Rooster, Babajack’s third album, contains eleven tracks, one written by Trever Seger, eight by Tate and Seger, one by the full trio, with acknowledgement to Charley Patton, and one cover. On the CD, the trio is joined by violinist Alan Cooper and by vocalist Becky Blockley on two and three tracks respectively
The album opens with a couple of upbeat numbers, “The Money’s All Gone” and “Plenty More Fish”, both of which suggest shades of “Black Betty” embellished with an Old Grey Whistle Test harmonica riff. The pace is slowed with “Burn All The Bridges” while “Skin And Bones” rattles along in grand style.

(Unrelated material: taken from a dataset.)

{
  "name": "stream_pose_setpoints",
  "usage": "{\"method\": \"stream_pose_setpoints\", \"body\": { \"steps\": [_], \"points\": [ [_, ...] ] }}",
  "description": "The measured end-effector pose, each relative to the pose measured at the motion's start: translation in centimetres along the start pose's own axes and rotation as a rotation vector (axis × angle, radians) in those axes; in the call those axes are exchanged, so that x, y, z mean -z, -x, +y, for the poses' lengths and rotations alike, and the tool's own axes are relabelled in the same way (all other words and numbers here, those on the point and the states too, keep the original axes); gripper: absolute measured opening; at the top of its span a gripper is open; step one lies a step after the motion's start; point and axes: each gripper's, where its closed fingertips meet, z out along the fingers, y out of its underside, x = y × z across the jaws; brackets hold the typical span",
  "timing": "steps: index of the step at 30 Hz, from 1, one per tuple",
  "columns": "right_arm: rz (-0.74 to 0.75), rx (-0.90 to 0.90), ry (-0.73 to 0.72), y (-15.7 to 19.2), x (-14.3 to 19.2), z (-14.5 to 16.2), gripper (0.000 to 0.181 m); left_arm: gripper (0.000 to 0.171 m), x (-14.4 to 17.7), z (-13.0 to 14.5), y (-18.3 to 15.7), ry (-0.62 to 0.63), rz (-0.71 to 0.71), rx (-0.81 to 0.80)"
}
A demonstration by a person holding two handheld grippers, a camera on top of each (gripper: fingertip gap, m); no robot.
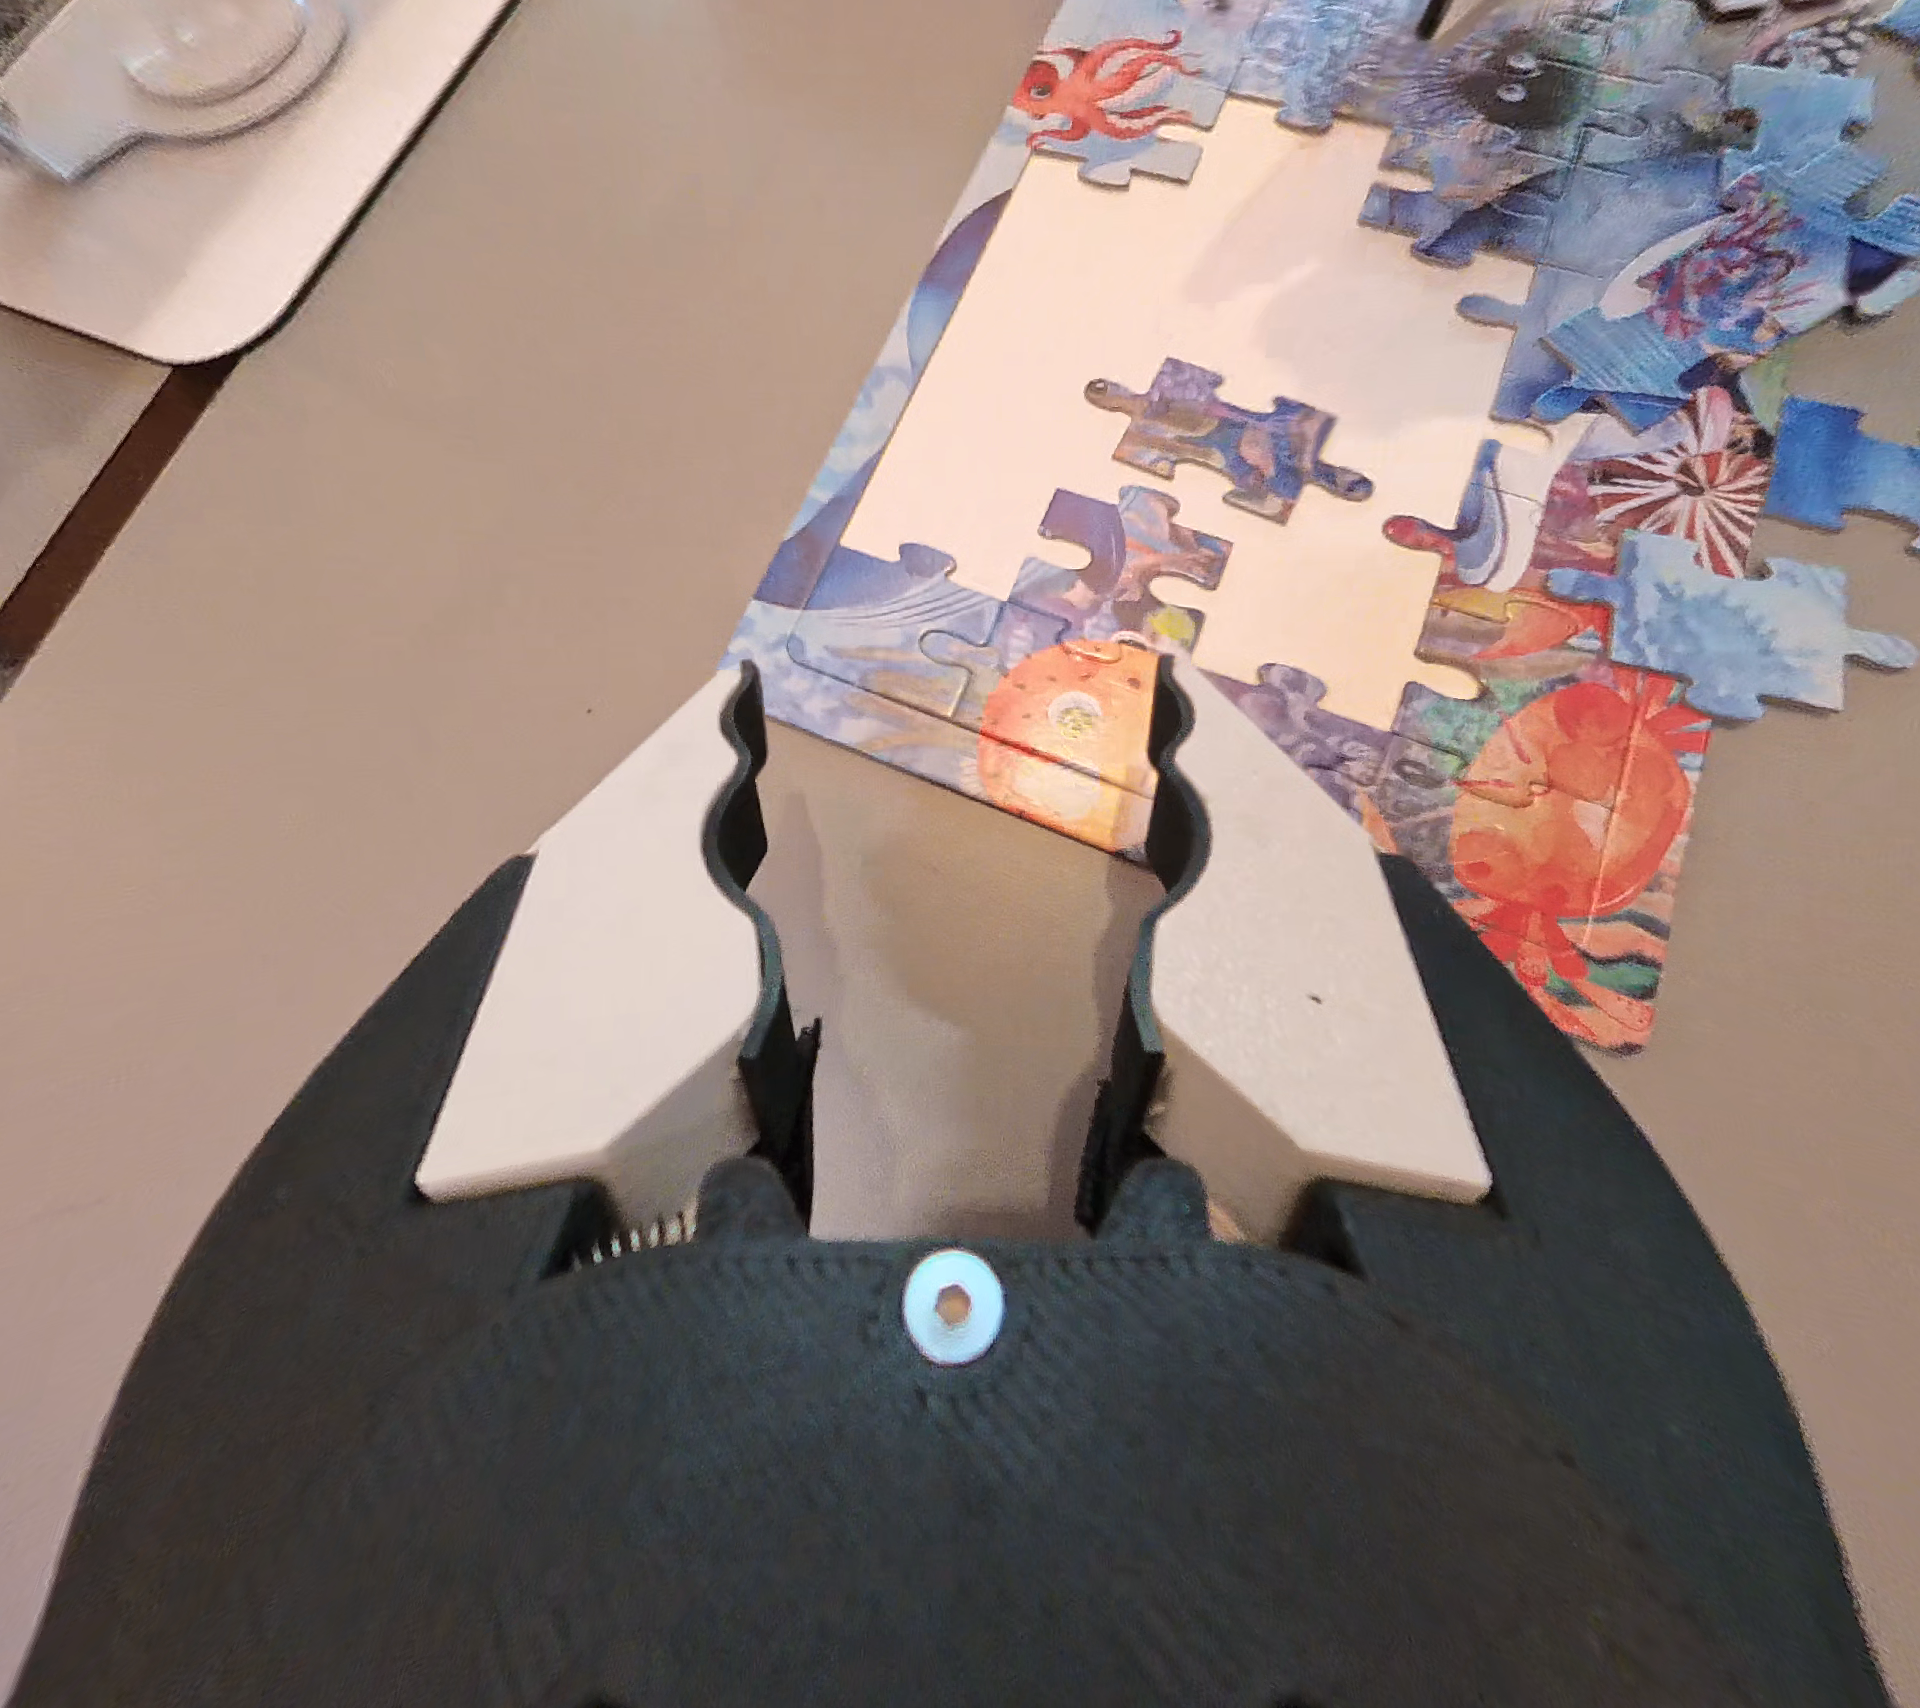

The folksy “Crying For Home” is followed by “Raine’s Song” a short, gentle instrumental, while “Sunday Afternoon” and “Rooster Blues” revert to the opening beat of the album. The one cover version on the CD is an excellent, rousing rendition of “Gallows Pole”, with Trever Seger adding his gritty vocals into the mix. The fast-moving “Don’t Get Me Wrong” boasts jazzy overtones before the somewhat plaintive, Patton-inspired “Som’ These Days” brings the collection to a close.
The album provides clear evidence of the trio’s wholehearted energy, which is a significant feature of their live performances, and gives a flavour of why they are in demand right across the British blues scene.